If he stops loving her, then she is bound to stop loving him.

Not necessarily.  She might carry on loving him, despite the fact that he no longer loves her.  Are you saying that if she does that she becomes a stalker?  That it is OK to love him as long as he loves her, but not otherwise?

No.  I can see that she might still love him even if he no longer loves her, at least for a period.

And wouldn’t her love meet all the other criteria of romantic love?

No, because they probably wouldn’t be having sex … at least I would hope that they wouldn’t.

So, what would you call her love for him?

Unrequited.

Unrequited romantic love?

Yes, I suppose so.

Well, if that is the case, then it would seem that neither reciprocity nor sex are essential for romantic love, since I presume that unrequited romantic love is just a sub-set of romantic love.

Put like that, I’d have to agree with you.  But I think it unlikely that anyone would carry on loving someone who did not love them in return.

Why would they stop?

Because they no longer like the person, and I think it’s difficult to love someone that you don’t like.

Presuming, of course, that they do no longer like their husband – perhaps because of the way he has behaved – I suppose they might find that their love has disappeared.   Or turned to hate.  I can imagine that happening.  But I don’t think it would happen immediately, only after a period of grieving.

So perhaps romantic love cannot survive unless it is reciprocated?

That’s an interesting thought, but not, I think, borne out by the endless stories of people loving in isolation, or continuing to love after the love object has behaved abominably.    I certainly think that whether or not it is reciprocated governs how it is experienced.  Romantic love can either be heaven or hell, depending on whether it is reciprocated.  I think it’s the same thing, but is experienced differently, depending on the reciprosity.

I agree.  No pain like unrequited love.  But I am not sure that it is that easy to know whether the love we feel is truly requited.  I think it might depend more on our perception.  That is, our belief about whether we are loved in return.  If we believe it (but it isn’t true) we will be happy.  If we don’t believe it (but our love in fact is returned) we will be sad.  So our happiness depends not on whether the love is actually returned, but on our belief.

So, it’s beginning to seem quite selfish.  If we are only happy when our love is returned, are we more interested in being loved than in loving?

Not according to the definitions we’ve looked at.  Romantic love, apparently, makes us altruistic.

I’m not sure whether that’s true.  It sounds as if the good feelings only come from knowing you are loved, not from loving.

Well, it’s a good feeling to love somebody who loves you back.  I’m just not sure you can separate the two.  Which means I understand why someone might think that reciprocity is essential.  It is essential for happiness.
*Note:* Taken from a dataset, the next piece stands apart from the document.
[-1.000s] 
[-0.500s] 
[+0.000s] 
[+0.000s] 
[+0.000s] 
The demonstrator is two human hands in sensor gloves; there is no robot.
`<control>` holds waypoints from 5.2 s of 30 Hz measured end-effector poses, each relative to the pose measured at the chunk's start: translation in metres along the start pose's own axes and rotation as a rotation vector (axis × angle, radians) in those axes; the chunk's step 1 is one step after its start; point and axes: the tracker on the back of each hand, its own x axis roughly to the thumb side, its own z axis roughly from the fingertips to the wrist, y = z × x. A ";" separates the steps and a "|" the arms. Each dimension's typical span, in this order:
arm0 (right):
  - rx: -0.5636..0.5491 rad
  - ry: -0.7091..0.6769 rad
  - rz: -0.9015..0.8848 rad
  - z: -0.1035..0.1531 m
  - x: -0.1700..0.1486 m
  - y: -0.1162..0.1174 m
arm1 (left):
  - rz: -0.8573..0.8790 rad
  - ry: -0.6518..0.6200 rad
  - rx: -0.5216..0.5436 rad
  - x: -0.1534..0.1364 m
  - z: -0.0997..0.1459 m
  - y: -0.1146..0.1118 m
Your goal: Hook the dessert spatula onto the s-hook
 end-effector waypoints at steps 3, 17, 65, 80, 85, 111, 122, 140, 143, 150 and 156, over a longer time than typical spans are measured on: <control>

But not necessary for the existence of romantic love.

Exactly.

Quite a good thing, though, that not all romantic love is requited.  Think of all the poems, all the songs, all the music in a minor key, that we wouldn’t have if we always believed it was requited.

Plus we probably learn more about ourselves on the occasions when it is not requited.

There have to be less painful ways to learn.

No.  Only that kind of pain touches us where the intellect does not even begin to go.

Which makes the studying the philosophy of love seem like a complete waste of time.

You said it.  Why are you here?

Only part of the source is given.